Someone on Tumblr posted a link to this budget raw vegan food blog, and since I'm thinking about going vegan for Lent, I took a look.
On February 12th, the smoothies and ice cream have bananas, and the chocolate toast and the brownies have cocoa powder. On February 5th, the smoothies have bananas and the dessert has bananas and cocoa powder. On January 29th, the smoothies have bananas and cocoa powder and the dessert has bananas. The trend continues through the archives-- bananas are a common ingredient in anything sweet, because they add a creamy texture without dairy, and cocoa powder is also a common ingredient. I found praise for bananas at this raw foods site and I know bananas are a common ingredient in vegan ice cream, and sometimes in baking.
This wouldn't bother me so much if it weren't a blog about eating on a budget, to show anyone how affordable the raw, vegan lifestyle can be. But-- the banana industry is plagued by hideous labor problems. Chiquita, a major exporter of bananas to the US, has given money to violent militia groups. Maybe things have changed in the past ten years, but Ecuador, where Dole and Del Monte get a lot of their bananas, uses a lot of child labor. The cocoa industry, particularly Ghana and Cote d'Ivoire, which produce about 60% of the world's chocolate, exploits over 100,000 children, about 10% of whom may have been trafficked. A report aired only a month ago about how efforts to stop child slavery and exploitation in the cocoa industry have done little, which echoes the findings of other investigate efforts. The reason bananas and cocoa powder are cheap enough to be a staple of the raw lifestyle is because the industry is built on the backs of exploited workers, especially children; their sweat, blood, and unpaid labor subsidize our cheap treats.
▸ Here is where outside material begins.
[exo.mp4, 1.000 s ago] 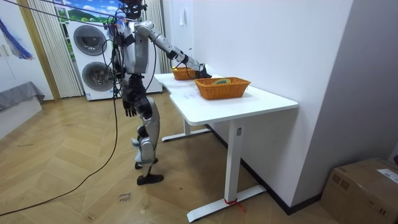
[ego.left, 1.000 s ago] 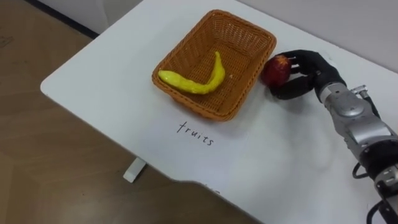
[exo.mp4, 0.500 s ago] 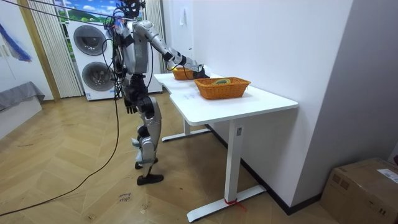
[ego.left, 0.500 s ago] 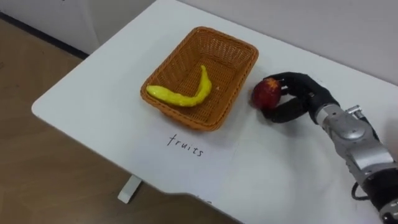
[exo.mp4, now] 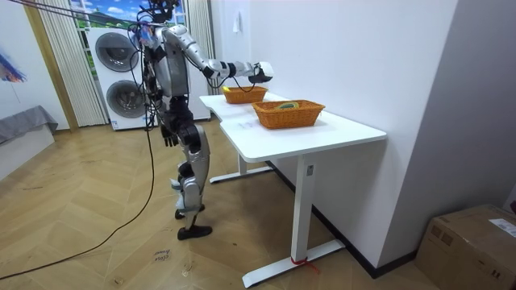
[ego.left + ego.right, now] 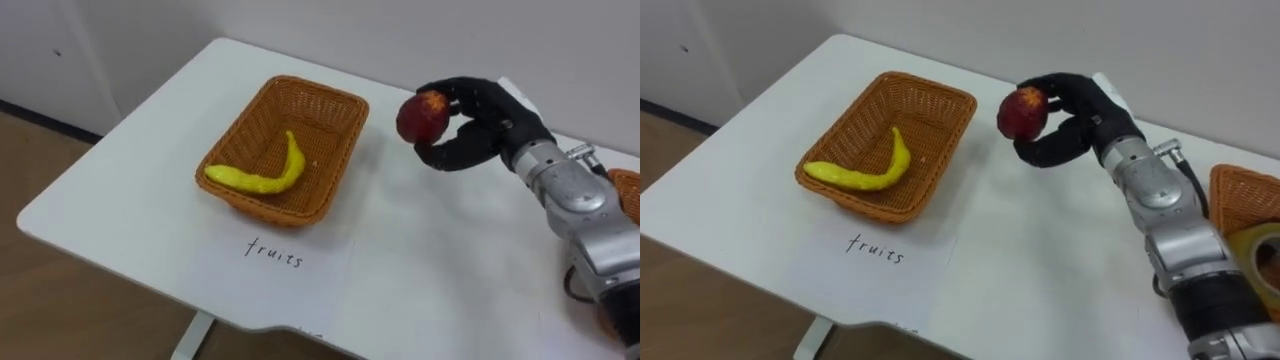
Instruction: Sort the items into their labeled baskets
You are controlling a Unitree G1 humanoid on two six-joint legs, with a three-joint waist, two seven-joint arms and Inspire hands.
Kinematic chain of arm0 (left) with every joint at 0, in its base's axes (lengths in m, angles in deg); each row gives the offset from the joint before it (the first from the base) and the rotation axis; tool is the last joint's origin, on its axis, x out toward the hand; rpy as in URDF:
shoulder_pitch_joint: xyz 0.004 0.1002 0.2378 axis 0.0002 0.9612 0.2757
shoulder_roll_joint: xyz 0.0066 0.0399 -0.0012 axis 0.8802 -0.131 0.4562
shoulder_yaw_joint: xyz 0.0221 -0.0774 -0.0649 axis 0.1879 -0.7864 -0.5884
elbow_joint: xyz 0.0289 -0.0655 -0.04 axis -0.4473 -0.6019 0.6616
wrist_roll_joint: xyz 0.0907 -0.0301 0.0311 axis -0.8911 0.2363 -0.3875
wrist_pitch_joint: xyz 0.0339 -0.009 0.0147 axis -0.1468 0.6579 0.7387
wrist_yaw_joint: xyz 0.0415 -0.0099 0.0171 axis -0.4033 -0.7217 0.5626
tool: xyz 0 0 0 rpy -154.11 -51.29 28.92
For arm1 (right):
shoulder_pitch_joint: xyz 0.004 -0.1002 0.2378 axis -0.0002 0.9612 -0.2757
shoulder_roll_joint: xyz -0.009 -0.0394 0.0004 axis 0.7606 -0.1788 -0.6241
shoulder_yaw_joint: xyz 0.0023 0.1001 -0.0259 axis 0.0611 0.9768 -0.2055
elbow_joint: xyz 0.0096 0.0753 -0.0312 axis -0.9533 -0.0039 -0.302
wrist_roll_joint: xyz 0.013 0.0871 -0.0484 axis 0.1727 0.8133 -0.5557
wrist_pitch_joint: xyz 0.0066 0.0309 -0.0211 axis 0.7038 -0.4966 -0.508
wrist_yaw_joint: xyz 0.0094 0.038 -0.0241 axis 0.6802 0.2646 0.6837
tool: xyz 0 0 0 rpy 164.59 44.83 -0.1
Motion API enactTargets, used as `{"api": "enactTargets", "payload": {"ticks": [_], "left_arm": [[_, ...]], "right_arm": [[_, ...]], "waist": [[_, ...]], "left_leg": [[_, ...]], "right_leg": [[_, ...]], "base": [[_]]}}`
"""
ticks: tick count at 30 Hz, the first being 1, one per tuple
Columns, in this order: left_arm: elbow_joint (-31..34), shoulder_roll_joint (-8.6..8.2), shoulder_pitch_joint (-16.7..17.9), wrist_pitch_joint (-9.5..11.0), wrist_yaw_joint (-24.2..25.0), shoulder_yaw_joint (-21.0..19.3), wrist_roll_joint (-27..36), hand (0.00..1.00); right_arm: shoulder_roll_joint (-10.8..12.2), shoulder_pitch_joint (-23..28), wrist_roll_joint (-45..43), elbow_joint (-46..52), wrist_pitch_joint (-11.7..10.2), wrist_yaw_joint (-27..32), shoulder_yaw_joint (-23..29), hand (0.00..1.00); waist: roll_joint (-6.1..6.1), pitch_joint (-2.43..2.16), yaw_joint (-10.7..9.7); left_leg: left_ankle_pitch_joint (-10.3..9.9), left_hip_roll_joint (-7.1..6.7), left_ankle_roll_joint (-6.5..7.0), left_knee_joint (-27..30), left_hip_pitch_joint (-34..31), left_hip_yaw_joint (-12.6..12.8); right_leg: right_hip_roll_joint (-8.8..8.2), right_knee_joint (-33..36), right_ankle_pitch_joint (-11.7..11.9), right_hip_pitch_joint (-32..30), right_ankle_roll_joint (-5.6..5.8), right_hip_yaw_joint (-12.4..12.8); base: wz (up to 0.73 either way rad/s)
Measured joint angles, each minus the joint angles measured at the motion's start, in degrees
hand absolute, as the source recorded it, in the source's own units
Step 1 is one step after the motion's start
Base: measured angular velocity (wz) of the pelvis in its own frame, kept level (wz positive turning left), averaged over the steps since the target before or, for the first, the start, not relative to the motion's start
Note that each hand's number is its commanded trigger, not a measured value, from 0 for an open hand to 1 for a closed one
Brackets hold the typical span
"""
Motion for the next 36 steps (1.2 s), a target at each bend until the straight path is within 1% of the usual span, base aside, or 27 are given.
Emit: {"api": "enactTargets", "payload": {"ticks": [4,6,7,9,10,11,12,15,17,19,21,23,24,28,31,32,36], "left_arm": [[-0.12,-0.04,0.04,-0.18,0.20,-0.01,-0.02,0.00],[-0.05,-0.21,0.06,-0.95,0.31,0.02,-0.01,0.00],[-0.03,-0.34,-0.01,-1.16,0.32,0.02,-0.01,0.00],[0.23,-0.68,0.03,-1.66,0.65,0.01,-0.02,0.00],[0.31,-0.70,0.04,-1.90,0.76,0.01,-0.02,0.00],[0.44,-0.78,0.03,-2.32,0.93,0.01,-0.02,0.00],[0.49,-0.79,0.01,-2.33,0.99,0.00,-0.03,0.00],[0.49,-0.81,0.01,-2.43,1.02,-0.34,-0.29,0.00],[0.49,-0.88,0.01,-2.63,1.10,-0.51,-1.80,0.00],[0.50,-0.98,0.05,-2.71,1.40,-0.54,-2.04,0.00],[0.55,-1.06,0.13,-2.73,1.90,-0.55,-2.05,0.00],[0.73,-1.05,0.10,-2.73,2.19,-0.56,-2.04,0.00],[0.99,-1.05,0.16,-2.73,2.20,-0.56,-2.05,0.00],[1.09,-1.07,0.39,-2.76,2.19,-0.58,-2.10,0.00],[1.04,-1.15,0.63,-3.36,2.41,-0.63,-2.59,0.00],[1.04,-1.21,0.65,-3.56,2.66,-0.61,-2.85,0.00],[1.08,-1.28,0.80,-3.58,3.29,-0.60,-4.33,0.00]], "right_arm": [[0.00,0.00,-1.29,2.67,0.10,-1.12,-0.25,1.00],[0.03,-0.01,-3.45,3.06,0.39,-1.48,-0.81,1.00],[0.02,-0.02,-4.22,3.06,0.67,-1.78,-0.81,1.00],[0.26,-0.02,-6.68,3.04,2.39,-2.58,-1.05,1.00],[0.41,-0.02,-6.86,3.04,2.74,-2.82,-1.08,1.00],[0.75,-0.02,-7.20,3.04,3.23,-3.17,-1.17,1.00],[0.93,-0.02,-7.63,3.04,3.67,-3.66,-1.17,1.00],[1.08,-0.03,-9.65,3.11,4.21,-4.34,-1.18,1.00],[1.27,-0.04,-10.23,3.42,4.59,-4.75,-1.22,1.00],[1.64,-0.04,-10.25,3.83,5.07,-5.21,-1.30,1.00],[2.86,-0.04,-10.08,5.37,5.70,-5.32,-1.34,1.00],[3.75,-0.06,-8.94,5.64,5.70,-5.29,-1.83,1.00],[3.84,-0.06,-8.55,5.64,5.71,-5.29,-2.77,1.00],[4.68,-0.06,-8.55,5.62,5.74,-5.31,-4.00,1.00],[4.70,-0.06,-8.56,5.44,5.74,-5.33,-5.28,1.00],[4.70,-0.05,-8.54,5.18,5.74,-5.36,-5.49,1.00],[4.76,-0.06,-8.93,4.03,5.78,-5.36,-5.54,1.00]], "waist": [[-0.43,0.23,0.70],[-0.77,0.33,1.50],[-0.87,0.30,1.67],[-1.12,0.32,2.45],[-1.16,0.31,2.62],[-1.24,0.35,2.87],[-1.32,0.43,3.08],[-1.65,0.65,3.67],[-1.84,0.66,4.47],[-1.93,0.64,5.12],[-1.99,0.62,5.56],[-2.00,0.61,6.44],[-2.00,0.61,6.56],[-1.99,0.67,7.06],[-1.82,0.79,7.38],[-1.67,0.90,7.65],[-1.31,1.15,8.11]], "left_leg": [[0.00,0.04,0.00,-0.38,0.88,0.29],[0.00,0.03,0.00,-0.53,1.10,0.36],[0.00,0.02,0.00,-0.56,1.08,0.36],[0.00,0.00,0.00,-0.56,1.08,0.21],[-0.01,0.01,0.00,-0.55,1.08,0.20],[-0.01,0.00,-0.01,-0.54,1.05,0.07],[-0.01,-0.05,-0.01,-0.53,1.04,-0.31],[-0.01,-0.17,-0.02,-0.49,0.89,-0.72],[-0.02,-0.22,-0.03,-0.57,0.93,-0.71],[-0.04,-0.33,0.02,-0.69,1.03,-0.79],[-0.05,-0.57,0.06,-0.77,1.12,-1.25],[-0.08,-0.70,0.12,-0.74,1.26,-1.49],[-0.08,-0.92,0.15,-0.62,1.20,-2.20],[-0.15,-1.00,0.24,-0.36,1.15,-3.05],[-0.17,-1.11,0.22,-0.04,1.09,-3.67],[-0.17,-1.14,0.22,0.03,1.07,-3.82],[-0.28,-1.20,0.27,0.18,1.03,-3.84]], "right_leg": [[-0.01,-0.09,-0.02,0.55,0.04,0.27],[0.04,-0.42,-0.03,0.83,0.05,0.41],[0.06,-0.58,-0.03,0.85,0.05,0.41],[0.08,-0.61,-0.03,0.95,0.06,0.25],[0.09,-0.63,-0.03,0.97,0.06,0.23],[0.09,-0.66,-0.03,0.99,0.05,0.07],[0.10,-0.74,-0.03,1.08,0.06,-0.18],[0.06,-0.83,-0.09,1.32,0.11,-0.70],[0.02,-0.92,-0.16,1.39,0.15,-0.69],[-0.02,-0.94,-0.23,1.61,0.26,-0.95],[-0.08,-0.89,-0.36,1.78,0.45,-1.58],[-0.10,-0.89,-0.39,1.96,0.50,-1.70],[-0.18,-0.85,-0.46,2.19,0.62,-2.26],[-0.34,-0.85,-0.56,2.78,0.79,-3.58],[-0.42,-0.81,-0.62,3.15,0.88,-4.51],[-0.44,-0.80,-0.62,3.28,0.88,-4.76],[-0.49,-0.89,-0.63,3.68,0.90,-4.76]], "base": [[-0.03],[0.00],[0.00],[0.03],[0.04],[0.07],[0.09],[0.10],[0.02],[0.04],[0.10],[0.08],[0.19],[0.20],[0.12],[0.06],[0.03]]}}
The problem isn't limited to bananas and chocolate, of course; among others, the tea and coffee industries are also plagued with human rights abuses, as is the garment manufacturing industry. But bananas and chocolate are two of the big ones. And the problem is of course not limited, by any stretch of the imagination, to either the raw food community or the vegan community, though that is where I see bananas most commonly used as staples; bananas, after all, make up about half of all US fresh fruit imports (link goes to PDF). Against a backdrop of concern for ethical eating, reliance on food subsidized by human rights abuses stands out more than in other communities; however, the problems of human rights abuses in our food supply chain are concerns for everyone, whatever our diets.